GENOME ANNOUNCEMENT

Verticillium nonalfalfae isolates from hops express two types of aggressiveness, appearing as a mild or lethal form of the wilt disease. This disease is characterized by plant stunting and wilting, vascular browning, foliar chlorosis and necrosis, and, in the case of the lethal form, rapid plant withering and dieback (1). By comparative genomics of mild and lethal V. nonalfalfae hop isolates (BioProject no. PRJNA283258), we anticipated the dissection of the pathotype genomes to provide an insight into their genomic structure. This in turn might explain the increased virulence of the lethal strain, enable detection of virulence-associated factors, and elucidate the pathogenicity in Verticillium spp.

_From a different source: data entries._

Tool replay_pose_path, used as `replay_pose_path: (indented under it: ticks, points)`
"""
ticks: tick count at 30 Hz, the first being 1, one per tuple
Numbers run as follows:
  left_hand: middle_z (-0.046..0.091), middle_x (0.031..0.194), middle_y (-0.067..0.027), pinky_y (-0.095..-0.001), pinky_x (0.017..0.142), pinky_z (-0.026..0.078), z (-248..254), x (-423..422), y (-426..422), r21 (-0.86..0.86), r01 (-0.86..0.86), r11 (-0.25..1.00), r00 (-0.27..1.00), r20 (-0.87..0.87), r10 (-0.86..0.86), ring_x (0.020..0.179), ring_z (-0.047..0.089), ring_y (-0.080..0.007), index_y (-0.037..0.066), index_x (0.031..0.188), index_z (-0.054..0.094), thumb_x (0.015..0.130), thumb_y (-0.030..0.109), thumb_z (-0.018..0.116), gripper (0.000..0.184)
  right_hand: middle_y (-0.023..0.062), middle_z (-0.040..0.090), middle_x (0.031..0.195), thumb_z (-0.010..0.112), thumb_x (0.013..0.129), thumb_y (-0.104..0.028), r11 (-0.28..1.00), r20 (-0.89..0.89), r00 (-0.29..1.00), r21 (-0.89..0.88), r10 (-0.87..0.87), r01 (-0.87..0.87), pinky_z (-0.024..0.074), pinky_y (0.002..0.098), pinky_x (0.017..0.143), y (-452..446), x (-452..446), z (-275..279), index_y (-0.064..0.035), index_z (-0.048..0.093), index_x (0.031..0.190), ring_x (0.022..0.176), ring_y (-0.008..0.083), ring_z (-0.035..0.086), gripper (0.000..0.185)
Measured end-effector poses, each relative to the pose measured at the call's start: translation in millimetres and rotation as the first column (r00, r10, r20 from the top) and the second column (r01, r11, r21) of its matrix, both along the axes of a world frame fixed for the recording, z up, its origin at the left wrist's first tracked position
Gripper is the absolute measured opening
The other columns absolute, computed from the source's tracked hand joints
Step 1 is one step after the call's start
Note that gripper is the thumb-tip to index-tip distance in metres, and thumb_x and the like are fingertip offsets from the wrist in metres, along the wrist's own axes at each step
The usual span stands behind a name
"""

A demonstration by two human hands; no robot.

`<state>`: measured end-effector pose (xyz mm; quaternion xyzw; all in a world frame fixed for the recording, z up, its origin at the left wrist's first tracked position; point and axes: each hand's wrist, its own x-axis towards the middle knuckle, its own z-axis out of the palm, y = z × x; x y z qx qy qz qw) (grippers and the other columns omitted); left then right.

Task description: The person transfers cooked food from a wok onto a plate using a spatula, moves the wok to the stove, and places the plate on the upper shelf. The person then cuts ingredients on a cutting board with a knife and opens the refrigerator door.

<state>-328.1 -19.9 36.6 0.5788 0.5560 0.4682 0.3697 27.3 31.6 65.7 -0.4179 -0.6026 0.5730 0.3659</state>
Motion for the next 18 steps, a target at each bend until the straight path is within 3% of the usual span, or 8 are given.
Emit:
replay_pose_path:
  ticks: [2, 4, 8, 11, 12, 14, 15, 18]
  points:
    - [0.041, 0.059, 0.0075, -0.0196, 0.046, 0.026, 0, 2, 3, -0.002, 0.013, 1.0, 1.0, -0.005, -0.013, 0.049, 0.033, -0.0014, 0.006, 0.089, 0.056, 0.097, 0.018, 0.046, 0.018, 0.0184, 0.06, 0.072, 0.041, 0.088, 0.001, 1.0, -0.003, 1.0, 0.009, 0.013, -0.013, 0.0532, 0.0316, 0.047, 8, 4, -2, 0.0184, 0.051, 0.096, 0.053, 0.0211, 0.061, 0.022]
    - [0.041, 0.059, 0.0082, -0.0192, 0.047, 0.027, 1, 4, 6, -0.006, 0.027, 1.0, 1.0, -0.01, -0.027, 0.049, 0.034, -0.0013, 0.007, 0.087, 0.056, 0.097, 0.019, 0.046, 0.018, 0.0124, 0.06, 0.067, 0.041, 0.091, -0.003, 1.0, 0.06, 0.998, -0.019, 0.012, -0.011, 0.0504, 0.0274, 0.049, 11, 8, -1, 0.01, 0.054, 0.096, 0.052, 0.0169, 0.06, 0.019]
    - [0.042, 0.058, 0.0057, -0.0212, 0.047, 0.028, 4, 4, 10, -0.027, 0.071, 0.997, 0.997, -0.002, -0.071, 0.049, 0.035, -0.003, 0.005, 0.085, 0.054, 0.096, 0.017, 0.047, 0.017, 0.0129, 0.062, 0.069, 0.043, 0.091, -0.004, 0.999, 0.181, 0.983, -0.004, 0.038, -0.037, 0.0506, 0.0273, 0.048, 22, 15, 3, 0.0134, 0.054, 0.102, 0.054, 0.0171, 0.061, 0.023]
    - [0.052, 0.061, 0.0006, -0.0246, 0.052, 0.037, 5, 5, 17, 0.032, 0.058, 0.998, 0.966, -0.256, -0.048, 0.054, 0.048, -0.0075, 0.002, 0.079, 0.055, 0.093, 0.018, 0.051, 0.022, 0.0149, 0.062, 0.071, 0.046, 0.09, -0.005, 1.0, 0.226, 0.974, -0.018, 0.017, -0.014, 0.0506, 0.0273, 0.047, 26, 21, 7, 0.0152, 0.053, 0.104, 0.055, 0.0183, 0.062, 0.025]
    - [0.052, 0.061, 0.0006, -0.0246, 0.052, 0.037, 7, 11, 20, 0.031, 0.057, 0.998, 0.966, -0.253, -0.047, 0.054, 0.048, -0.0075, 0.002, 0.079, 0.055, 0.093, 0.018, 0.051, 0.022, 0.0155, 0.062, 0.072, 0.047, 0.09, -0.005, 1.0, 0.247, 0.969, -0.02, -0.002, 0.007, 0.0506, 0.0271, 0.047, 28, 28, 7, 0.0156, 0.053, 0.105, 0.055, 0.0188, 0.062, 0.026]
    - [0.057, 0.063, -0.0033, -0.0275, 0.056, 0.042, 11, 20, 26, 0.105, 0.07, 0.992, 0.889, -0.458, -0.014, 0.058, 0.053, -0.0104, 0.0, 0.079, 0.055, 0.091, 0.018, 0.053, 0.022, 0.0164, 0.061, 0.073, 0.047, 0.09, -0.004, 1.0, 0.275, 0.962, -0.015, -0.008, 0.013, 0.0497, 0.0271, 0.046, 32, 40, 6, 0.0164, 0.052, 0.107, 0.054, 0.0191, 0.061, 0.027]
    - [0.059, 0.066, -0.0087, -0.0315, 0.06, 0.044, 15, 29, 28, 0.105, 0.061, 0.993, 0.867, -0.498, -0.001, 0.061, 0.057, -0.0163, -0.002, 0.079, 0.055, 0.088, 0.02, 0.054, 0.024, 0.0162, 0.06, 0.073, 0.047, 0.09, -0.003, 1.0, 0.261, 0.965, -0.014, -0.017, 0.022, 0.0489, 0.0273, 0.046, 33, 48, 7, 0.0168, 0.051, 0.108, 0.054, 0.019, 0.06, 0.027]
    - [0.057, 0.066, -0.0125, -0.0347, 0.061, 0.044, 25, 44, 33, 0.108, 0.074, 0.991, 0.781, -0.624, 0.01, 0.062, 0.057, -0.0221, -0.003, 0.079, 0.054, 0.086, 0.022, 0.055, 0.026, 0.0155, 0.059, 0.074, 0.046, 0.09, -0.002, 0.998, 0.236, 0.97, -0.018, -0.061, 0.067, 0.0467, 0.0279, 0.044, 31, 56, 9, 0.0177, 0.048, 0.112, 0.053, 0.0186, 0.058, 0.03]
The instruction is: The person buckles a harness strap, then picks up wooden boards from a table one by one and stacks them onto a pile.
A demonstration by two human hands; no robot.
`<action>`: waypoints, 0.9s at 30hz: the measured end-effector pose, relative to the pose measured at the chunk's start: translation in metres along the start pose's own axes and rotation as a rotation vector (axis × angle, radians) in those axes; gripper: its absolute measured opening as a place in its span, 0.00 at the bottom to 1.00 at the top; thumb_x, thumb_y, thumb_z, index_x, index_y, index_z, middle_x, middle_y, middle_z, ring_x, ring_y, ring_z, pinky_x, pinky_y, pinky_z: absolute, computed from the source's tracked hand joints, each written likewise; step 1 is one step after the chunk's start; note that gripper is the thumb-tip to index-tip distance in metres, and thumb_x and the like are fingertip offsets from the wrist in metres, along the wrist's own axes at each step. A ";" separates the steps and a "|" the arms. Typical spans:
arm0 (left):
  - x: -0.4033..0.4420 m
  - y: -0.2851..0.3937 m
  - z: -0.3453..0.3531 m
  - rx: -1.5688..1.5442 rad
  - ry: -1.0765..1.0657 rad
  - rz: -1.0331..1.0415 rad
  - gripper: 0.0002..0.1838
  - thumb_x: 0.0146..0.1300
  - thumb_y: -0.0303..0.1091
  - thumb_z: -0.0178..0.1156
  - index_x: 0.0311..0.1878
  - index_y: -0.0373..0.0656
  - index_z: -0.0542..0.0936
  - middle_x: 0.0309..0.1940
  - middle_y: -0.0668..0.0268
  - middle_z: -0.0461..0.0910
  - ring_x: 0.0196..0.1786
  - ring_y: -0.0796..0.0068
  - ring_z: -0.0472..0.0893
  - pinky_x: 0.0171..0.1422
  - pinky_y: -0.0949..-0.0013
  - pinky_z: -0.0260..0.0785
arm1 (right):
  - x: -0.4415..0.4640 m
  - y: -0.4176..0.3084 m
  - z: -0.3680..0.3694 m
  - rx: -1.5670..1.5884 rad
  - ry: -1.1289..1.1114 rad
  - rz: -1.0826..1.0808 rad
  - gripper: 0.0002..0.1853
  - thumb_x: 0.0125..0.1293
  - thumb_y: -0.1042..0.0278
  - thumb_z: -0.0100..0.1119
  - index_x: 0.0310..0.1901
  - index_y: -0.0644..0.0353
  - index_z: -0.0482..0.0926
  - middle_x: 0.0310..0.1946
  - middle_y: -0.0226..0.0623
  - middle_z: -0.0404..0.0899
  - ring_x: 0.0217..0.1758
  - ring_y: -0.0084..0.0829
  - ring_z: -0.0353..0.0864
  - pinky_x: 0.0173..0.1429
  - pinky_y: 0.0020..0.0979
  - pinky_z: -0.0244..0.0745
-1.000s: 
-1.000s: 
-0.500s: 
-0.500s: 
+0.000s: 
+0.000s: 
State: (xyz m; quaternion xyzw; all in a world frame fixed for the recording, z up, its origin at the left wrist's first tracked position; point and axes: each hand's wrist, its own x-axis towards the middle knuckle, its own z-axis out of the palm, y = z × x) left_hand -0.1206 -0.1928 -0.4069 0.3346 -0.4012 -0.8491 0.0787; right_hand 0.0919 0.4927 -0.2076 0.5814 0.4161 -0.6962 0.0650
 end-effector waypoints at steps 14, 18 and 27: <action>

DNA from protoplasts prepared from V. nonalfalfae conidia that germinated overnight (2) was isolated following the cetyltrimethylammonium bromide (CTAB) protocol (3). Whole-genome sequencing was carried out by IGA Technology Services (Udine, Italy) and the Beijing Genomics Institute (BGI, Hong Kong) using Illumina Genome Analyzer IIx and HiSeq 2500 systems with a paired-end setup. For the reference genome assembly (strain T2), four libraries of different insert sizes (5,000-bp mate paired-end and 1,000-bp, 500- to 600-bp, and 370-bp paired-end inserts) were sequenced (BioSample no. SAMN03610599). In total, 98 million raw reads were generated, representing a 390× sequencing depth. Reference genome assembly was performed using the CLC Genomics Server (ver. 5.0.1) de novo assembly tool (Qiagen, USA). Sequencing data were assembled in 409 scaffolds with a G+C content of 55.35% and a total assembly size of 34.18 Mb. The N₅₀ length was 292,274 bp, the largest scaffold was 1,095,096 bp, and 50% of the assembly was represented by 34 scaffolds. There were 1,740 unknown nucleotides (nt) per 100 kb. In addition, RNA sequencing of mild and lethal V. nonalfalfae pathotypes from Slovenia was performed (Sequence Read Archive accession no. SRX1020679 and SRX1020629) using total RNA [enriched for the poly(A) mRNA fraction] isolated from fungal mycelia grown in xylem-simulating medium (4). For gene annotation, we followed the V. dahliae annotation pipeline (5), in which various evidences of genic regions are combined into a final gene model, as follows: i) Cufflinks (6) identification of transcripts with transcriptome sequencing (RNA-seq) data and PASA assembly of transcripts (7), ii) protein alignments of 15 fungal species obtained by AAT (8) and Exonerate software (9), and iii) ab initio prediction using GeneMark-ES (10) and Augustus (11) predictions. EVidenceModeler software (7) was then used to obtain gene models. The finalized genome annotation includes 9,269 protein coding genes. Most of the genes have a coding sequence (CDS) length in the range of 1,000 to 2,000 bp, with the majority being <5,000 nucleotides (nt). Most genes have <5 exons, with a prevalence of 2 exons. The CEGMA pipeline (12) identified 445 of the 458 clusters of orthologous groups (COGs) to be present (completeness, 97.2%).

Additionally, lower-coverage sequencing (paired-end) of 2 lethal and 3 mild strains was performed and accumulated from 9.6 to 43.9 million reads (BioSample no. SAMN03612289, SAMN03611609, SAMN03610662, SAMN03612288, and SAMN03612257). Comparative genomics of mild and lethal V. nonalfalfae pathotypes revealed a 0.547-kb lethal pathotype-specific region, which is absent in mild pathotypes.

Accession number(s).

This whole-genome shotgun project has been deposited at DDBJ/EMBL/GenBank under the accession no. PDEZ00000000. The version described in this paper is the first version, PDEZ01000000.